Feared. Unseen. Like the Whitechapel fiend, hidden in plain sight. Moving with impunity by day. Hunting and petrifying by night. Filling a vicious New York with statues of cruel men.
She could be an ingenue at parties. A coquette at balls. Courted and coveted by men of wealth and fashion. She knows her looks and Stella’s money can make Pearl Davenport irresistible. She can shed her religious persona—like a snake sheds its skin, very funny—and become a society princess. Be the belle of them all.
She can go back to Lafayette Place and become Stella’s fashionable daughter. Host parties. Dance. Drink fine wine. Wear jewels. And kill any man who deserves to die.
And, oh, how full this city is with such men, who beat their wives and abuse these poor prostitutes and drink away their paychecks before they buy their children bread.
She’d come to the city to help such families by calling those men to Christ. Now she’s ready to exterminate them like cockroaches.
Thou shalt not kill.If ever the voice of God had thundered a plainer commandment, she doesn’t know when. Better to die than become a killer.

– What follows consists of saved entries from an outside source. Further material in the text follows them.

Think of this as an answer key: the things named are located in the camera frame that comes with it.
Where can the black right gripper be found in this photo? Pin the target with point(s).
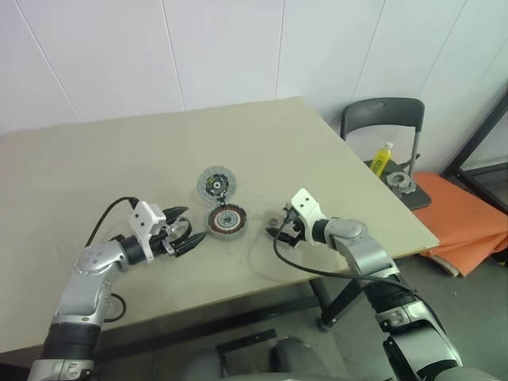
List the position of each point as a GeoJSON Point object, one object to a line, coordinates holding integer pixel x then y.
{"type": "Point", "coordinates": [295, 231]}

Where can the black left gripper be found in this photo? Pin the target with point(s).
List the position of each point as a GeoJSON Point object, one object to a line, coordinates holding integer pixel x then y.
{"type": "Point", "coordinates": [170, 238]}

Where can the silver motor base with coils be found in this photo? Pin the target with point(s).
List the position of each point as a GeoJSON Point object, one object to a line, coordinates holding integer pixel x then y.
{"type": "Point", "coordinates": [227, 222]}

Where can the silver motor cover with board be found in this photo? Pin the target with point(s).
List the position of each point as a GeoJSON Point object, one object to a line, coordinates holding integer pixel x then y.
{"type": "Point", "coordinates": [216, 184]}

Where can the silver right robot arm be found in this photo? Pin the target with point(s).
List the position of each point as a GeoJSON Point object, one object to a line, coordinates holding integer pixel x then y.
{"type": "Point", "coordinates": [365, 254]}

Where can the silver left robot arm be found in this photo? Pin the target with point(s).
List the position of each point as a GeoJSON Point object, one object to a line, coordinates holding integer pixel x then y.
{"type": "Point", "coordinates": [95, 258]}

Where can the small metal washer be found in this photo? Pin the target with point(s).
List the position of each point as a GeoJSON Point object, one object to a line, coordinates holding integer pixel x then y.
{"type": "Point", "coordinates": [273, 219]}

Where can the black flat bar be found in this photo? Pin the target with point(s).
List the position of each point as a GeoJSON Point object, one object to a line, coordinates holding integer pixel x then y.
{"type": "Point", "coordinates": [246, 340]}

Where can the dark rounded grey shape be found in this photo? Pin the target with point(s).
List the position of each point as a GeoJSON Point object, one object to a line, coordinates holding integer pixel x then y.
{"type": "Point", "coordinates": [204, 367]}
{"type": "Point", "coordinates": [293, 355]}

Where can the yellow drink bottle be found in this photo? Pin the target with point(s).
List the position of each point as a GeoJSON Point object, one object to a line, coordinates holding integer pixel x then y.
{"type": "Point", "coordinates": [382, 158]}

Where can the dark grey folding chair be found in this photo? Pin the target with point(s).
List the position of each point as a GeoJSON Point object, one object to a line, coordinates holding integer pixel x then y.
{"type": "Point", "coordinates": [381, 109]}

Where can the white flat board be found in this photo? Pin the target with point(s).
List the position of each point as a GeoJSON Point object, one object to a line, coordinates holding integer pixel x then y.
{"type": "Point", "coordinates": [446, 266]}

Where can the orange mat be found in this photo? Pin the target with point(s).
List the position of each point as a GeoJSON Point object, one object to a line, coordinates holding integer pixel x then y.
{"type": "Point", "coordinates": [456, 214]}

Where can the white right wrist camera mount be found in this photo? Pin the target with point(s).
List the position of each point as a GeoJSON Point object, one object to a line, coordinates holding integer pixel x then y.
{"type": "Point", "coordinates": [303, 204]}

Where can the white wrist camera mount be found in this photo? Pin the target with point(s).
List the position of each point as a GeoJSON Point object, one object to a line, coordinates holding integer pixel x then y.
{"type": "Point", "coordinates": [146, 222]}
{"type": "Point", "coordinates": [303, 204]}

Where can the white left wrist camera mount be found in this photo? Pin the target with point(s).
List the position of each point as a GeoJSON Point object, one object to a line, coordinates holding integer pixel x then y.
{"type": "Point", "coordinates": [146, 222]}

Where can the black metal table frame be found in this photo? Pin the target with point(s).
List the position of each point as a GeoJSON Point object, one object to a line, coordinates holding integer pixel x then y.
{"type": "Point", "coordinates": [337, 301]}

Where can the black metal frame cabinet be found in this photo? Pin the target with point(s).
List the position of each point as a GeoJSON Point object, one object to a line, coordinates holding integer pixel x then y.
{"type": "Point", "coordinates": [482, 131]}

By God, this double-mindedness will drive her mad.
If she dies tonight, it will shatter her mother, who has lost so much. She groans to think of her mother’s pain. But isn’t burying her last child better than learning what she’s become?
Dead and mourned versus alive and monstrous.
Will anyone else miss her? Those who knew her back home will be surprised, but soon forget her. Her childhood friends hadn’t remained close. Her Army comrades will be shocked. Tabitha will feel it was her fault. For all her cleverness, Tabitha can be so oblivious.
It grieves Pearl to think of harming Tabitha or her mother or anyone. But far better this than to draw them into the hell of her disgusting, diabolical existence.
She is alone in the train car, until a stop where two men board the train. Young. White. Laborers. Drunk. Their laughter is too loud, their words too large, too jocular. Their steps, not quite steady. One is reedy and red-faced. The other has a raw handsomeness about him. A rugged stance and striking, if unwashed, features. He seems to have long known it.
They notice Pearl.
“Nick, look what I found,” announces the red one. “Little Bo Peep, on the train, asleep!”
This burst of genius deserves much mutual back-slapping.
“Little Bo Peep, where’d you put your sheep!” adds the handsome one, not to be outdone.
They approach, swaying with the train, swinging from stanchion pole to stanchion pole to keep upright. They’re coming for her.